His smoothly-shaven face showed signs of the days of stress which, after forty, man nor woman can encounter with impunity. There was a tremor of the muscles round his mouth as he said abruptly:

"I don't know why I got tied up this way with you and Laurence. Awful mistake—and dead against my principles. Why, it spoils life, that's what it does. And it ain't that I'm so fond of you two either—that is, I don't think I am." He smiled uncertainly. "Old fool," he muttered.

Mary laid her hand on his arm.

"Don't do that, damn it," he said, drawing out a scented handkerchief. "Can't you see I'm about to cry?"

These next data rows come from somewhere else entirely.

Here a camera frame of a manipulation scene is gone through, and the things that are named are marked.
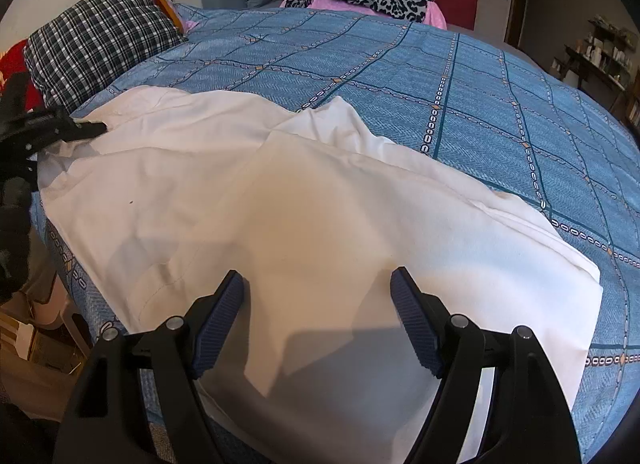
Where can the pink blanket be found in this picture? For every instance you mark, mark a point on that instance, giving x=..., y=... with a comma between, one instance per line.
x=330, y=3

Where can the blue patterned bedspread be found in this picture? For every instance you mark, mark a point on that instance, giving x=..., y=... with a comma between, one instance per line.
x=450, y=93

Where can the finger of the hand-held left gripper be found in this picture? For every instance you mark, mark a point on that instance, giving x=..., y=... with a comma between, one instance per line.
x=70, y=128

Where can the red cloth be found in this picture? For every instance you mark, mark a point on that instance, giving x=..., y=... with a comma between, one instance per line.
x=17, y=63

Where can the person's left hand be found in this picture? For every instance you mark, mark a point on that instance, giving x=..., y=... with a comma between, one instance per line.
x=14, y=239

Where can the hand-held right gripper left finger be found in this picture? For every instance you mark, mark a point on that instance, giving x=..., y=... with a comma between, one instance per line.
x=220, y=314

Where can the white plastic stool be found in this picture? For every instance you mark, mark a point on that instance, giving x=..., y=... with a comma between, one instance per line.
x=55, y=304

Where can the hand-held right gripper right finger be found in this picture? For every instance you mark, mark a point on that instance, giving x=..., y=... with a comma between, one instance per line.
x=415, y=314

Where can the orange pillow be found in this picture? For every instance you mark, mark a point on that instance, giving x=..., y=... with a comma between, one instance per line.
x=167, y=1

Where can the white pants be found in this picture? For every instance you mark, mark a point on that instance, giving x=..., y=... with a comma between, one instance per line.
x=280, y=224

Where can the dark plaid pillow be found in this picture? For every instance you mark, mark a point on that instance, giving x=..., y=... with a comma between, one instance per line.
x=100, y=43

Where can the cluttered wooden shelf desk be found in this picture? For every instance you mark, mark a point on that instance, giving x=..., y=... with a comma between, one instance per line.
x=595, y=58

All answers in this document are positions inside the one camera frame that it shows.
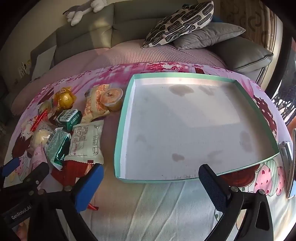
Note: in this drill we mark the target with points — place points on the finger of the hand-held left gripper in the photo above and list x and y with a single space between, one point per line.
10 166
34 177

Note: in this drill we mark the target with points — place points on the black white patterned pillow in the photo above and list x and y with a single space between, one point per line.
180 23

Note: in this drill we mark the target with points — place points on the pink snack packet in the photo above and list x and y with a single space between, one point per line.
39 155

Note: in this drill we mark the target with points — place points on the black window frame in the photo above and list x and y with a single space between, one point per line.
281 69

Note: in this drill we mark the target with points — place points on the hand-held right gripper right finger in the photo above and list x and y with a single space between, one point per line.
211 185

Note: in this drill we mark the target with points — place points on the pink ribbed bedspread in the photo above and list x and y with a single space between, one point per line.
115 55

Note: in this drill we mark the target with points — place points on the grey white plush toy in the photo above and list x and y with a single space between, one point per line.
76 16

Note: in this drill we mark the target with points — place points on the green foil snack packet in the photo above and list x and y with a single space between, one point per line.
57 150

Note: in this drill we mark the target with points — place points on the small red snack packet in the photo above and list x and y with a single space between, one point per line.
39 119

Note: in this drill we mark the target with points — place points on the cream yellow cake packet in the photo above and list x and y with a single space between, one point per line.
93 109

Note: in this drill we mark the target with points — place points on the teal cardboard tray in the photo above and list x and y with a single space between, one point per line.
185 127

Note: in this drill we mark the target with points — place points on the smartphone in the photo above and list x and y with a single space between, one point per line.
291 180

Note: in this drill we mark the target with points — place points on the light grey cushion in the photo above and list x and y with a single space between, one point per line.
42 64

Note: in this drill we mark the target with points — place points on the orange jelly cup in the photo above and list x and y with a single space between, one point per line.
112 95

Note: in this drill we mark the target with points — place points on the white and red snack packet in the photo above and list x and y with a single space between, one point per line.
86 141

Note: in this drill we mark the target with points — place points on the silver phone stand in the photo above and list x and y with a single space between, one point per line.
285 150

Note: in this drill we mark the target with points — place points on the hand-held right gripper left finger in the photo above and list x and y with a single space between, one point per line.
89 185

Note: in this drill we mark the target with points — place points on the pink printed blanket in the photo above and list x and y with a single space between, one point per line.
138 208

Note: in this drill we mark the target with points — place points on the gold foil snack packet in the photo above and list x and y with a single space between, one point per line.
64 98

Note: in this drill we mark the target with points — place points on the small clear bun packet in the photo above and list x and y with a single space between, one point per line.
46 106

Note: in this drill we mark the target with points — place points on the beige patterned curtain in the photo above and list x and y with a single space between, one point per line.
254 20

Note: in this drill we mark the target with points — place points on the red patterned snack packet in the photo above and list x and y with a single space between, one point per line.
69 172

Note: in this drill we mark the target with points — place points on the grey sofa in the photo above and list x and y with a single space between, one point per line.
92 37

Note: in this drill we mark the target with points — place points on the green white snack packet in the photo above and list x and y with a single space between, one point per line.
68 118

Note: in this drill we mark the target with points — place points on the grey fabric pillow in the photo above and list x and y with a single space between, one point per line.
208 37

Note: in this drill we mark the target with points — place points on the small white toy rack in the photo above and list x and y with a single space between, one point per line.
24 67

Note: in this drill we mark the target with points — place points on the large clear bun packet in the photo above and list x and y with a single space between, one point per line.
40 138

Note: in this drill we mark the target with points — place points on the grey leather cushion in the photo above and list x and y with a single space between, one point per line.
242 58

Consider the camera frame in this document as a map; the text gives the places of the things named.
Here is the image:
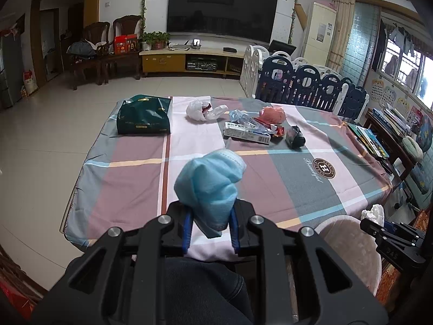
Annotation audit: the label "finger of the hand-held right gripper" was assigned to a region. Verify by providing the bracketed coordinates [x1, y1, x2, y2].
[385, 222, 426, 242]
[359, 218, 389, 244]

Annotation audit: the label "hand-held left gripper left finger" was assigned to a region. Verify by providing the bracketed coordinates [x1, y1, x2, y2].
[32, 200, 195, 325]

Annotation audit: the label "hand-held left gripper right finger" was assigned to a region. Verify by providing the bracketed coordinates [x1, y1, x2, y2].
[229, 199, 389, 325]

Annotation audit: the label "white tissue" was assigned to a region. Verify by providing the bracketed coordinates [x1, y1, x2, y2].
[361, 204, 385, 226]

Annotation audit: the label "white bin with liner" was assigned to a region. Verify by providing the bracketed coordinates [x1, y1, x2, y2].
[316, 215, 382, 295]

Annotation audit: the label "light blue face mask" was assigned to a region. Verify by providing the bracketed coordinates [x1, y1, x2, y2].
[173, 149, 247, 239]

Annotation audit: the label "red patterned sofa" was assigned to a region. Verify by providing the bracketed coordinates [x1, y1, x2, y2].
[0, 206, 433, 325]

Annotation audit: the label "person's right leg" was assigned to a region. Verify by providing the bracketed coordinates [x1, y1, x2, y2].
[162, 257, 254, 325]

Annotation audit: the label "plaid tablecloth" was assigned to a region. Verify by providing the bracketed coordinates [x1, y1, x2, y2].
[61, 95, 393, 261]

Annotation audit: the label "grey green cushion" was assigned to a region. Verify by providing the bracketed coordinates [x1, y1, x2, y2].
[402, 136, 423, 159]

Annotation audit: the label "dark wooden side table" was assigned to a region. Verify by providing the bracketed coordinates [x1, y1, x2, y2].
[363, 112, 416, 180]

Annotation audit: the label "row of picture books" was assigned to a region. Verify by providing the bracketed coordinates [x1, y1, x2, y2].
[345, 122, 391, 159]

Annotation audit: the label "white medicine box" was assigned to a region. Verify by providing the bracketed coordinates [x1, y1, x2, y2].
[223, 122, 271, 144]

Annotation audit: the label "stack of books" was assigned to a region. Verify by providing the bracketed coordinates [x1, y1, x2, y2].
[370, 108, 411, 136]

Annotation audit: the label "black packet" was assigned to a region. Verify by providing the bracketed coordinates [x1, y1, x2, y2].
[286, 126, 307, 150]

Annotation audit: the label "clear blue plastic wrapper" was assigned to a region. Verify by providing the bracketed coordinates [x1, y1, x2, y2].
[229, 109, 258, 126]

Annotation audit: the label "white plastic bag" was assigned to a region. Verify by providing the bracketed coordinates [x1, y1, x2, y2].
[186, 100, 229, 122]

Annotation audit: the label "dark green paper bag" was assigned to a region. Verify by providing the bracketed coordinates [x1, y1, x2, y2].
[117, 95, 172, 135]

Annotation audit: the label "pink plastic bag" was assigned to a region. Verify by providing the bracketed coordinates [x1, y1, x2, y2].
[259, 106, 286, 124]

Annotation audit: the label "blue white play fence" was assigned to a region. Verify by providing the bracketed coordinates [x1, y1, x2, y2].
[240, 44, 369, 121]

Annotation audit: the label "window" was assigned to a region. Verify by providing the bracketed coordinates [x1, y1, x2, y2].
[380, 17, 433, 109]

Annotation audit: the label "black stereo amplifier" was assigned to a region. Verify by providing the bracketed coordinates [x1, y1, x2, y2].
[186, 58, 218, 72]

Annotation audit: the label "wooden television cabinet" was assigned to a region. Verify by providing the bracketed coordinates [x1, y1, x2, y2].
[139, 48, 246, 77]

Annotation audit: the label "hanging clothes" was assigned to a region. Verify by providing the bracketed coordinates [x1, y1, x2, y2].
[389, 27, 415, 56]

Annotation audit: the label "black laptop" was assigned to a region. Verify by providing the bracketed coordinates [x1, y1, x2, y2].
[269, 40, 297, 56]

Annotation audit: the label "green potted plant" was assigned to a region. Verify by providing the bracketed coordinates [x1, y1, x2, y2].
[139, 31, 170, 51]

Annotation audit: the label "red gift box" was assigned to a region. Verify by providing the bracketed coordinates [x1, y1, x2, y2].
[114, 34, 139, 55]

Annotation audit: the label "white standing air conditioner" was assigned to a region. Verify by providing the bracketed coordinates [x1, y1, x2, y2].
[303, 2, 337, 72]

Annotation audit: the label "beige curtain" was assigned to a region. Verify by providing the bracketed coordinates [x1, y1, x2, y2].
[330, 0, 356, 73]

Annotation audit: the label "dark backpack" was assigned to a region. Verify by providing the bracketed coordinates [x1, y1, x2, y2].
[67, 40, 99, 58]

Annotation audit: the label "dark wooden armchair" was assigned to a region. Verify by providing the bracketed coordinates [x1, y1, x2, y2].
[69, 21, 113, 90]
[111, 14, 143, 80]

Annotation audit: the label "red white sack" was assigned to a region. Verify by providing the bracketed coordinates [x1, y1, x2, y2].
[23, 70, 39, 95]

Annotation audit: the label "black television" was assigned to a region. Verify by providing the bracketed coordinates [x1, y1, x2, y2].
[166, 0, 278, 37]

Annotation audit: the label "green ivy garland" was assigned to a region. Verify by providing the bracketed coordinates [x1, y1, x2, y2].
[289, 0, 301, 41]
[140, 0, 150, 34]

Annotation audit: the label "grey refrigerator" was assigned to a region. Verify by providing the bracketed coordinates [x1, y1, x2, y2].
[0, 34, 22, 109]

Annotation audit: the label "wall learning charts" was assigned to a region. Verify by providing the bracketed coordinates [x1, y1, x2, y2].
[370, 78, 411, 109]

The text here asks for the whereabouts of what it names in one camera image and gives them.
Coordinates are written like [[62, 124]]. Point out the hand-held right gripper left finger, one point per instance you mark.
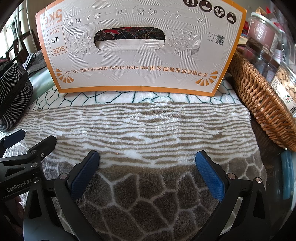
[[85, 173]]

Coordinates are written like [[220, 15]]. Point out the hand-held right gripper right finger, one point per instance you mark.
[[210, 176]]

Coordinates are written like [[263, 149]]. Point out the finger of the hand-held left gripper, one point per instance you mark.
[[13, 138], [46, 143]]

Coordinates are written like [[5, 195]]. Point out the white and orange cardboard box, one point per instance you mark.
[[138, 69]]

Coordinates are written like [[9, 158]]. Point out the black mesh hard case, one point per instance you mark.
[[13, 97]]

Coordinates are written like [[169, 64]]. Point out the teal round dish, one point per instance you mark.
[[288, 176]]

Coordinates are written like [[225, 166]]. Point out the dark grey folded cloth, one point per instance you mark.
[[37, 62]]

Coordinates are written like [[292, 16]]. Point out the brown wicker basket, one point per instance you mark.
[[259, 97]]

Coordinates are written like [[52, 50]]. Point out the dark wooden chair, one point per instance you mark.
[[20, 44]]

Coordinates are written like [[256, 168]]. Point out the clear jar of seeds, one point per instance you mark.
[[286, 81]]

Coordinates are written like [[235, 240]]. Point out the dark multicolour patterned cloth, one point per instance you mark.
[[129, 34]]

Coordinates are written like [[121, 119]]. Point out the glass jar with brown label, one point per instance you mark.
[[263, 32]]

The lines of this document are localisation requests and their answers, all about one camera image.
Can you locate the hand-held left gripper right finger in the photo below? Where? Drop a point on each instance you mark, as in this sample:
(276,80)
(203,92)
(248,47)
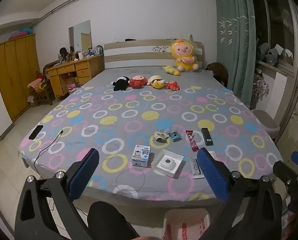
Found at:
(211,175)

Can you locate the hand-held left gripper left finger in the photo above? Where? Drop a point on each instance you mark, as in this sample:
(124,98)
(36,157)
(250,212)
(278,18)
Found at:
(84,175)

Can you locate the white snack wrapper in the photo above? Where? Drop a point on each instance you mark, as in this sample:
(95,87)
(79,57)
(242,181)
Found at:
(195,168)

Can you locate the white box tray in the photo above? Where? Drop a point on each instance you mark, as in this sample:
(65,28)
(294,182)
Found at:
(177,158)

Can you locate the dark green box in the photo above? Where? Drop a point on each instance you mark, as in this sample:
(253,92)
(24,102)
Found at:
(207,136)

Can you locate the red candy wrapper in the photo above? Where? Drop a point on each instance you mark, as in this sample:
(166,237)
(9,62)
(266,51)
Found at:
(191,140)

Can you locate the white rounded device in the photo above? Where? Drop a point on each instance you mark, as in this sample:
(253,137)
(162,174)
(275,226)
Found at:
(166,165)

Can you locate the blue snack wrapper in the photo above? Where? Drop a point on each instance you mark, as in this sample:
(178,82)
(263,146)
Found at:
(174,135)

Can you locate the white plastic bag red print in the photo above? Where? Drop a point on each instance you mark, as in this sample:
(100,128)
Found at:
(186,225)

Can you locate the small milk carton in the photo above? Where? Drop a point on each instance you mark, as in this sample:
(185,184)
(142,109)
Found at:
(141,156)

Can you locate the pink stool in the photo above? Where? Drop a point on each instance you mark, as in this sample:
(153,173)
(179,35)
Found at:
(266,122)

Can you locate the person's black trouser leg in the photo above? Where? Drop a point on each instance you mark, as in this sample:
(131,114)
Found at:
(106,220)

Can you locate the black phone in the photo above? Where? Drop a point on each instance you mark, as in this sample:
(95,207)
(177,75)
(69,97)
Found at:
(36,132)

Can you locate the bundle of clothes hangers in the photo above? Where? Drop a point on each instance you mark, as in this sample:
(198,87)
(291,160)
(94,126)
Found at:
(260,87)

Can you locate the circle patterned grey bed sheet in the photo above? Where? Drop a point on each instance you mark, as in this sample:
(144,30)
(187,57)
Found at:
(129,100)

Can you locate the wooden chair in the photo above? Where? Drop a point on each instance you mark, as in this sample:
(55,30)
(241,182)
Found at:
(45,95)

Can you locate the small red plush toy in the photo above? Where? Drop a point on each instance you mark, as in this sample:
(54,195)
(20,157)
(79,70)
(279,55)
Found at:
(173,85)

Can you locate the black plush toy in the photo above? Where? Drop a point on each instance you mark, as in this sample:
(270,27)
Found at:
(120,83)

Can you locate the pile of pink clothes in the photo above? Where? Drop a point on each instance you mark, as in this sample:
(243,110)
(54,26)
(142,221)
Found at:
(36,83)

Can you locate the brown chair back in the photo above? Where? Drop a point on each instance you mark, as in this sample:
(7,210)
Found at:
(218,71)

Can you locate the grey cloths on windowsill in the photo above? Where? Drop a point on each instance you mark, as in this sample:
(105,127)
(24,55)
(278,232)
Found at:
(272,55)

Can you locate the wooden desk with drawers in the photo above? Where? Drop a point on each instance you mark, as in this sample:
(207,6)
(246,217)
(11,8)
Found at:
(84,68)

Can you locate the round yellow plush toy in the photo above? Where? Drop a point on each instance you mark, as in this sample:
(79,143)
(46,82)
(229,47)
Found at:
(157,82)

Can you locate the small yellow plush toy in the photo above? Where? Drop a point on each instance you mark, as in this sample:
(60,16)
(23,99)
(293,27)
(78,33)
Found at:
(171,70)

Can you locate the row of desk items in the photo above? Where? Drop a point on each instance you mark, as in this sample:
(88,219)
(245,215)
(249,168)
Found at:
(81,54)

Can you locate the large yellow plush doll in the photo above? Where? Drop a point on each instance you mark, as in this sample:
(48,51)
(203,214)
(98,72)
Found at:
(182,55)

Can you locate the yellow wooden wardrobe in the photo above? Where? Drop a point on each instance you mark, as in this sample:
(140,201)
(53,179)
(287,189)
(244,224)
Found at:
(14,72)

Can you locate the green curtain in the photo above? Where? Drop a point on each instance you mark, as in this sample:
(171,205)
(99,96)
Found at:
(235,42)

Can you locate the striped wooden headboard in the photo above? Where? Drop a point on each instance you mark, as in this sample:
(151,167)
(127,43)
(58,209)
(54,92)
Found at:
(139,55)

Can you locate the green bottle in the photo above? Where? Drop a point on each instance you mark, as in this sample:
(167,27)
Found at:
(191,37)

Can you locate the pink and blue bundle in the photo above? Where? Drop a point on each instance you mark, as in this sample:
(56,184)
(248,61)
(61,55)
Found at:
(21,33)

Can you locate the window frame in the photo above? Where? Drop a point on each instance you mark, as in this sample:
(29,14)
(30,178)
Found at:
(297,30)

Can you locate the wall mirror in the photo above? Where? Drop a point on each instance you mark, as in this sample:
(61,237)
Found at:
(79,36)

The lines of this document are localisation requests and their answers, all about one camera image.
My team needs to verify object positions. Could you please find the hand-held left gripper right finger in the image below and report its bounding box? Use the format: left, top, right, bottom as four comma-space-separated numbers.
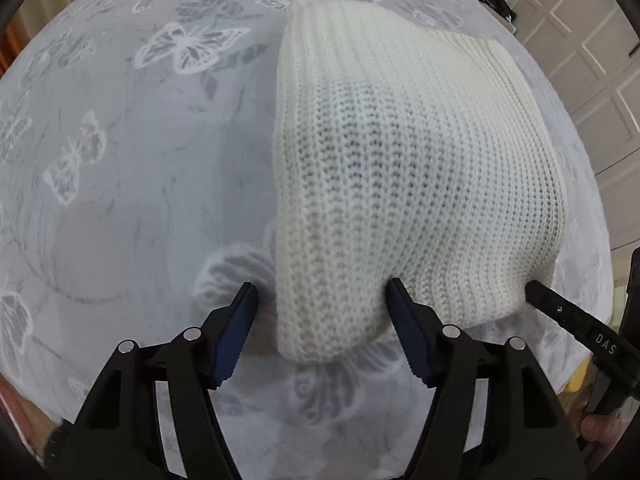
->
389, 277, 586, 480

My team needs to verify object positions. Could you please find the person's right hand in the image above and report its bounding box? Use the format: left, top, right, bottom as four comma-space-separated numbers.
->
580, 412, 628, 446

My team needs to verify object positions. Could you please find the white panelled wardrobe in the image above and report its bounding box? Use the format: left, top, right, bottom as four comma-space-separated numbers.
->
510, 0, 640, 251

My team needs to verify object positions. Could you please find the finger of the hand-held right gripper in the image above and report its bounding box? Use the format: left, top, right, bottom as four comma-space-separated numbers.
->
525, 280, 626, 366

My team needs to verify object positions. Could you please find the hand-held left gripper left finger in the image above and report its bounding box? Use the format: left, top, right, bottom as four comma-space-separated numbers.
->
72, 281, 258, 480

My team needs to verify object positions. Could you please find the dark clutter on nightstand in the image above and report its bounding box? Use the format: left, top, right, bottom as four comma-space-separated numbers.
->
475, 0, 518, 28

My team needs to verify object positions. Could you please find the orange curtain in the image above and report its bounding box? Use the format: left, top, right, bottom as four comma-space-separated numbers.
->
0, 25, 28, 78

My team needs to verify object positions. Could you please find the white red black knit sweater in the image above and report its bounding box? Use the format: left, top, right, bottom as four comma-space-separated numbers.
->
272, 0, 571, 363

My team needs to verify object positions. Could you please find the grey butterfly print bedspread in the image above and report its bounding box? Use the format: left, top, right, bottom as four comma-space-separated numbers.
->
0, 0, 616, 426

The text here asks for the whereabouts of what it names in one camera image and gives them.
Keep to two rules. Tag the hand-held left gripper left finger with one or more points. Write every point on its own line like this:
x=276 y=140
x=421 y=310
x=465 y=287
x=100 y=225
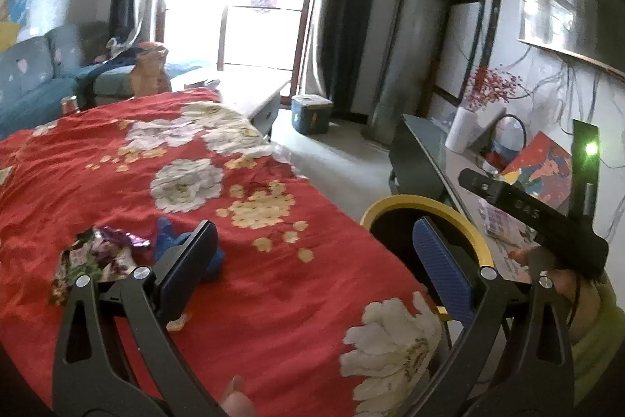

"Well, do, then," said Mary.

"At my time of life a nervous strain like this is no joke," he retorted peevishly. "I tell you I'm going to cut your acquaintance. I can't afford it."

"Well, do."

He scowled. "At forty-five a man has a right to think of himself—consider his little comforts and so on. He can't afford emotions, they're simply ruinous.... And I might have known you and Laurence would let me in for them. You're that kind. I suspected it all along."

It was a warm misty day of Indian summer. The carriage turned into the drive on the shore of the lake. There trees were shedding softly their last golden leaves. The lake was a deep cloudy blue, lapping in ripples on the sand.